In T380164#10334895, @Jelto wrote:

But in the running container, this file is missing. Instead, I found /etc/apt/trusted.gpg.d/wikimedia-bookworm.pub.gpg with the same key ID (like in the error in this line). I'm not entirely sure about the difference between the keyrings and trusted.gpg.d directories, but it might make sense to use the latter here. What do you think?

apt-key got deprecated in Debian bullseye. /etc/apt/keyrings is the new and correct way. /etc/apt/trusted.gpg.d should not be used.

-->

The reason for this change is that when adding an OpenPGP key that's used to sign an APT repository to /etc/apt/trusted.gpg or /etc/apt/trusted.gpg.d, the key is unconditionally trusted by APT on all other repositories configured on the system that don't have a signed-by (see below) option, even the official Debian / Ubuntu repositories. As a result, any unofficial APT repository which has its signing key added to /etc/apt/trusted.gpg or /etc/apt/trusted.gpg.d can replace any package on the system. So this change was made for security reasons (your security).

In releases older than Debian 12 and Ubuntu 22.04, /etc/apt/keyrings does not exist by default. It SHOULD be created with permissions 0755 if it is needed and does not already exist.

The certificate MUST NOT be placed in /etc/apt/trusted.gpg.d or loaded by apt-key add.

https://wiki.debian.org/DebianRepository/UseThirdParty#OpenPGP_certificate_distribution

https://www.linuxuprising.com/2021/01/apt-key-is-deprecated-how-to-add.html

https://stackoverflow.com/questions/68992799/warning-apt-key-is-deprecated-manage-keyring-files-in-trusted-gpg-d-instead

@Dzahn This is probably best to be opened as another ticket - wmf-debci isn't handling the placement of those files, it's using the docker-registry.wikimedia.org/${suite} image as a base!

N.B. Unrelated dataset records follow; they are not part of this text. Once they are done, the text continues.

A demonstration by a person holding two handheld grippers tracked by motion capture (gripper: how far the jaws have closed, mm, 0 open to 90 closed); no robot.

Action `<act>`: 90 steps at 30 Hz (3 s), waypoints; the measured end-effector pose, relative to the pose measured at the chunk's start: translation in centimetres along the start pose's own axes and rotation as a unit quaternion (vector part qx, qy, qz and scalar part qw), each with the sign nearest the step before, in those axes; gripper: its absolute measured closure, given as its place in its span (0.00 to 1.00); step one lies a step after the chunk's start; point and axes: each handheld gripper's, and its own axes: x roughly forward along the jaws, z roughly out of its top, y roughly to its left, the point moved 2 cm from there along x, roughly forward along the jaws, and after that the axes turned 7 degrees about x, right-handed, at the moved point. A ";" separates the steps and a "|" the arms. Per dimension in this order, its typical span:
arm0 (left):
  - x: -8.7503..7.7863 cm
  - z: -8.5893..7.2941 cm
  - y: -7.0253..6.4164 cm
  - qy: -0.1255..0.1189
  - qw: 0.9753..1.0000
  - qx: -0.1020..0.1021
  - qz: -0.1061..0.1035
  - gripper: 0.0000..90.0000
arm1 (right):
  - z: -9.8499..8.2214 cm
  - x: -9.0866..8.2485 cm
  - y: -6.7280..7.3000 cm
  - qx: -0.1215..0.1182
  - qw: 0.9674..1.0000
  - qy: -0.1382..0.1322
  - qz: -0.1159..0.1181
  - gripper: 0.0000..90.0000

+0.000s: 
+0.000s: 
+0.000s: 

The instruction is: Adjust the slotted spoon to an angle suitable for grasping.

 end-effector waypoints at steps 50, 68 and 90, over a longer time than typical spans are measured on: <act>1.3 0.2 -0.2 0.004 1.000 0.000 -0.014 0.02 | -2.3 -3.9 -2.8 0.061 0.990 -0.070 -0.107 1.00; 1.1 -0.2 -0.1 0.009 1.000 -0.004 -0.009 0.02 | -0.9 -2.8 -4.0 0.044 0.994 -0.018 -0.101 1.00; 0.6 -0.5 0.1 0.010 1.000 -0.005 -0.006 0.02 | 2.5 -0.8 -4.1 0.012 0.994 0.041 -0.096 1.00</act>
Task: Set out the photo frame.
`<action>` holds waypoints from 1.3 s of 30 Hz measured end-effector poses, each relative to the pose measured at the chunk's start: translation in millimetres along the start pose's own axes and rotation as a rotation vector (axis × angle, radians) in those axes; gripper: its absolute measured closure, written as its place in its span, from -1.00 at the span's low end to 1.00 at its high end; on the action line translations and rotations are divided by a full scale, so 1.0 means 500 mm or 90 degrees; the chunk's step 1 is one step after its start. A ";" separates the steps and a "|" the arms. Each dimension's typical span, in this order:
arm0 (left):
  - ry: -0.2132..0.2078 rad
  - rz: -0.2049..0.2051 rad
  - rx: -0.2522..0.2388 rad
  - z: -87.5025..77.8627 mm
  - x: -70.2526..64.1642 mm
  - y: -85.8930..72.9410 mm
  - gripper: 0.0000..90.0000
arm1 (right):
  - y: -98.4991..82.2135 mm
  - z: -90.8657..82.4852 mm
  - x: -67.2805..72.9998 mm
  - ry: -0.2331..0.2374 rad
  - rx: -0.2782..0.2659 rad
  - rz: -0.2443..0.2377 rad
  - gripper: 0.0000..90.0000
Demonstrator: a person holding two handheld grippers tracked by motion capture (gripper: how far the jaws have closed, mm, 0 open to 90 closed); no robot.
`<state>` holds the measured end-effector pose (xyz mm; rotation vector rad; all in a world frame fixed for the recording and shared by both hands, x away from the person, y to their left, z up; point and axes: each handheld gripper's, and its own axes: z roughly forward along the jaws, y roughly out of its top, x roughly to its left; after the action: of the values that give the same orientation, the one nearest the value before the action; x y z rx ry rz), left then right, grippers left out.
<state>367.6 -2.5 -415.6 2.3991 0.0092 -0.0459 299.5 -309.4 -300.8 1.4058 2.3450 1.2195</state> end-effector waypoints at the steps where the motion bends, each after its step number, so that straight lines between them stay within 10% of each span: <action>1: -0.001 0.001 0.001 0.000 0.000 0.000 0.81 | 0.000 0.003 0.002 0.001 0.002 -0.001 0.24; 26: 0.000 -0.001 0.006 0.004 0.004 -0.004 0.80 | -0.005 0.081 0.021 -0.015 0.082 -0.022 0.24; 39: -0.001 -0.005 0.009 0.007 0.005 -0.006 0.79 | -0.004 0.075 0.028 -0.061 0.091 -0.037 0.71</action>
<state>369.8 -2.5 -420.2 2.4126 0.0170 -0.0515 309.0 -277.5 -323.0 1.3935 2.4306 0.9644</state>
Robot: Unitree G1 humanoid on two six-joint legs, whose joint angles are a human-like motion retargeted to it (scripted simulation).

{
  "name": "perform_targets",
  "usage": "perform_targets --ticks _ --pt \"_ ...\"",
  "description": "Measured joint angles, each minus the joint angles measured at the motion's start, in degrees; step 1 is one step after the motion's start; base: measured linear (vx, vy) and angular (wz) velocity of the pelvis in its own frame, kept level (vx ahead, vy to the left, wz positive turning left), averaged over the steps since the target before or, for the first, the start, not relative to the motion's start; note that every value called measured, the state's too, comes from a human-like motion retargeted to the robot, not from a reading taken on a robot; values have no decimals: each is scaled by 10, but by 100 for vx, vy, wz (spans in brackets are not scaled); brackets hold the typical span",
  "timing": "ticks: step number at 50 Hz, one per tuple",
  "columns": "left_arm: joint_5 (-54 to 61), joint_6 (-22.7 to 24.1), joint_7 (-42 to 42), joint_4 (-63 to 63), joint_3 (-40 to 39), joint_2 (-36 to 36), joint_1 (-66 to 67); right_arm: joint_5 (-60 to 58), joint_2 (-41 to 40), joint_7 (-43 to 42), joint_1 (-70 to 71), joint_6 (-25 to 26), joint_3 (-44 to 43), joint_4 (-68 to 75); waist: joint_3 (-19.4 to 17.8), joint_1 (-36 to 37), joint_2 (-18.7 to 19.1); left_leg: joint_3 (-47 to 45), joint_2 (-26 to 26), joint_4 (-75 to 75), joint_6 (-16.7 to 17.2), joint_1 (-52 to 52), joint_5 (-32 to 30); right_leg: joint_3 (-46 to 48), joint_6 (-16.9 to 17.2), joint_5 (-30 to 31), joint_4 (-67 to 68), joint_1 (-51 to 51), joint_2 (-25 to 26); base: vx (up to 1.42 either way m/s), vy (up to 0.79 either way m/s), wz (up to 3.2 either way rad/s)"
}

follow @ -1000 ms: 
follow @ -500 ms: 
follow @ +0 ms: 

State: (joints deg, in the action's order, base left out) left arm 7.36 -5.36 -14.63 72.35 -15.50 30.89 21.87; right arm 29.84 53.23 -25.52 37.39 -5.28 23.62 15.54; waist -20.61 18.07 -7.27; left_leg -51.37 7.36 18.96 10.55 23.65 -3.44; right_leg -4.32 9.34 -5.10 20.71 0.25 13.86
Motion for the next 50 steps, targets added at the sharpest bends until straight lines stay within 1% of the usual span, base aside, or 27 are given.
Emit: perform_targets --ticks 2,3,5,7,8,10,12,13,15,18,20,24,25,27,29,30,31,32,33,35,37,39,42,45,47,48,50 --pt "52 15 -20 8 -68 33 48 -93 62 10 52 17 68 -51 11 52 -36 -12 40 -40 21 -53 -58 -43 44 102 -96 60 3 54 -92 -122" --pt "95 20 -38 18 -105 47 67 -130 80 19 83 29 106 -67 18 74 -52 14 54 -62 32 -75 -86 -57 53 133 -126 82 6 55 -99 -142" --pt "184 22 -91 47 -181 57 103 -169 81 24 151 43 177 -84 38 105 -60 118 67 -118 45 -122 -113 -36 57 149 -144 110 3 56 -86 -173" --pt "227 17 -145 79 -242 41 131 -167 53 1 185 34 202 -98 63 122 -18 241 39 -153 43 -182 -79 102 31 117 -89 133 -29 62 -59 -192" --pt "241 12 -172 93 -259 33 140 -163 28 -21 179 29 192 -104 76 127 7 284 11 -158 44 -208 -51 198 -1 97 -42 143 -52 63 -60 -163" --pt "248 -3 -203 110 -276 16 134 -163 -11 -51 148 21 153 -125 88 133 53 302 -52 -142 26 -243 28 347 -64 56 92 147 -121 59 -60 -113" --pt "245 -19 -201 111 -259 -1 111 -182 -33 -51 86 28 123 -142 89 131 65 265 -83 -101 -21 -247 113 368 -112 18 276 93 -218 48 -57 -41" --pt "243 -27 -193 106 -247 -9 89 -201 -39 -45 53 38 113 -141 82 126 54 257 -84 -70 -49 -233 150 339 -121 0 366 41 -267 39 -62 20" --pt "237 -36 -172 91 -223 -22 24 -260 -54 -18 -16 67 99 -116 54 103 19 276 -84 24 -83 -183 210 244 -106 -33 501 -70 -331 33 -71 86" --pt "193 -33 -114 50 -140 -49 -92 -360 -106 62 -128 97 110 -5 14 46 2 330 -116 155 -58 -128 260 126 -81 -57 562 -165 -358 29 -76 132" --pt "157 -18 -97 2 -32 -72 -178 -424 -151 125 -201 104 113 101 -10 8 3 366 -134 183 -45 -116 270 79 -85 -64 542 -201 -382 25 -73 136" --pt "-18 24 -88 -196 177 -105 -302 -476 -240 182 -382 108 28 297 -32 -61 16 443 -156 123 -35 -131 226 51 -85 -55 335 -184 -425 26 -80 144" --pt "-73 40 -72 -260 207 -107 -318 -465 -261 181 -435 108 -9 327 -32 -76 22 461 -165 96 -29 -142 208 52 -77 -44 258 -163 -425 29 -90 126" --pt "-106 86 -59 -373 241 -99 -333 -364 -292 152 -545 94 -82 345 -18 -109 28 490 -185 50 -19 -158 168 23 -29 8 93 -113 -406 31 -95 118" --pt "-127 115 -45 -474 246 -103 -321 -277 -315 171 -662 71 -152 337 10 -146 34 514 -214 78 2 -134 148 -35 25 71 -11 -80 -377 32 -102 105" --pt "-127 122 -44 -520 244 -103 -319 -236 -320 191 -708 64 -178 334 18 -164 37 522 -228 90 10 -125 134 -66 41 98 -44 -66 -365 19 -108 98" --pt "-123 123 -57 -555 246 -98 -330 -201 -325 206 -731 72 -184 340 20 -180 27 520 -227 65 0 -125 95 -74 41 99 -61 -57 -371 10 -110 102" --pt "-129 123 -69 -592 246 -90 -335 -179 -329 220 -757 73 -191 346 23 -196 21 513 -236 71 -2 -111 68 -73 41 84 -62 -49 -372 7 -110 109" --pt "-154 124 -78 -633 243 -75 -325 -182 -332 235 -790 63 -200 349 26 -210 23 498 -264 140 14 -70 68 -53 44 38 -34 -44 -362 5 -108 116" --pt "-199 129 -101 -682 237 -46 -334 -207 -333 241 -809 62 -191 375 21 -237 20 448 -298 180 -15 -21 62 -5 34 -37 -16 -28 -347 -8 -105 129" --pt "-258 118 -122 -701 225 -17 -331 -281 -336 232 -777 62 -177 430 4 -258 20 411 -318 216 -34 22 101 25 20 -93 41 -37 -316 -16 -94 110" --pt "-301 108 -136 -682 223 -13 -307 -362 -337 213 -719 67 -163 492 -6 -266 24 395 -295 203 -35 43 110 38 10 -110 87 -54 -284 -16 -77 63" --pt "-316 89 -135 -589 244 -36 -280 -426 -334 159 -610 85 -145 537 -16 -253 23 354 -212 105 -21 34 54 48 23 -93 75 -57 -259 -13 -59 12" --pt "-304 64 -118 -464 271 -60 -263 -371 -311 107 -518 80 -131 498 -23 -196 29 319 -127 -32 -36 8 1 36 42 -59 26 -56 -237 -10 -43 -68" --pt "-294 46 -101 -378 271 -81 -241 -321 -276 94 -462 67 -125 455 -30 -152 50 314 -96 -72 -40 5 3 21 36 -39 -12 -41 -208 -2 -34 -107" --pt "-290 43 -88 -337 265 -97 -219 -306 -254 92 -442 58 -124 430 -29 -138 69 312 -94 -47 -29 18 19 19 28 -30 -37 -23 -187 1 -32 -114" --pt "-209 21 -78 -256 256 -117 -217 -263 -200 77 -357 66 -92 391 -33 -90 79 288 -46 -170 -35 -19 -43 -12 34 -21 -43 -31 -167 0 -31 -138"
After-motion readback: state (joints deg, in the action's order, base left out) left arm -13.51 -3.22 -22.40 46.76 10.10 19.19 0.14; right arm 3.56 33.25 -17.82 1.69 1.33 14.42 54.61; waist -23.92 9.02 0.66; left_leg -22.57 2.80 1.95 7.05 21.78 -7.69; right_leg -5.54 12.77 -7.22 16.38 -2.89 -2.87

[though if the path in the base image is fixed, wmf-debci will need fixing to match]

I was just trying to answer questions why this is the case and which of the 2 options is the newer/right way to handle it.

Of course - there's always five different ways to do it (four of which are deprecated) in Debian-land so it's good to get all that sorted.